Since spring 2011, Jordi became the male protagonist of Lois Jeans's new campaign. This campaign was inspired by the original and legendary film Planet of the Apes. He was also the image of the known firm of elegant costumes, Grisby. He starred in the main line and the ceremonies' line, "Grisby Ceremonies" during the same period.

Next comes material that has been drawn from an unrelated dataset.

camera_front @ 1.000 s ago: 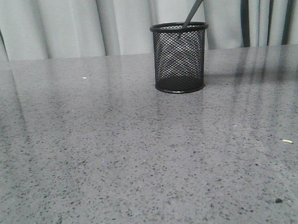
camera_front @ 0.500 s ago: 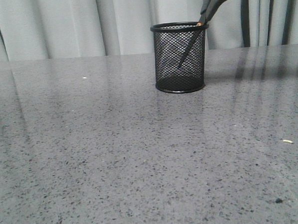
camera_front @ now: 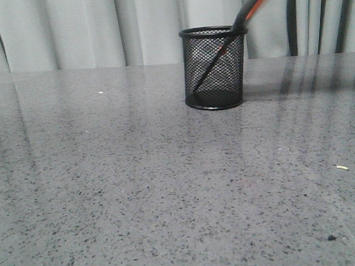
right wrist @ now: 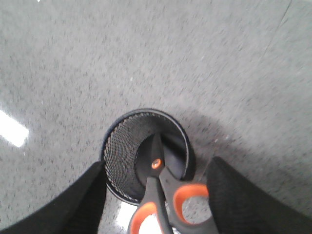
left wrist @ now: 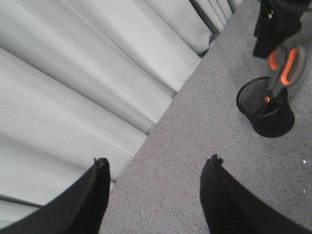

In July 2011, Mestre participated, along with many familiar faces, such as Sandra Blázquez, from the TV series Física o Química, in a New Faces 2011 photo shoot, by Must Magazine!, which offers a new edition every summer. He was also photographed for "Pop Me Magazine"'s cover, in their 7th issue, offering a large and varied photographic report.

==Death==
Mestre died in a traffic accident in Madrid on 6 June 2020, after colliding with a lamppost while riding his motorcycle.

==Filmography==

=== Television ===
- La via Augusta, en (TV3 (Catalonia)), (2007)
- BCN Live, (pilot) (Mediapro), (2009)
- Se lo que hicisteis... en (La Sexta) (2011).
- Entre Líneas (pilot) (2012).

=== Film ===
- "Ushima Next" directed by Joan Frank Charansonnet and Jesús Manuel Montané.

=== Theatre ===
- "Ventdavall", directed by Jordi Basora. 2007
- "Skyline", directed by Jordi Vilà.
- "Data de Caducitat", directed by Paulo Duarte.
- "Detrás", directed by Stephan Levy.
- "Pedro y el capitán", by Mario Benedetti.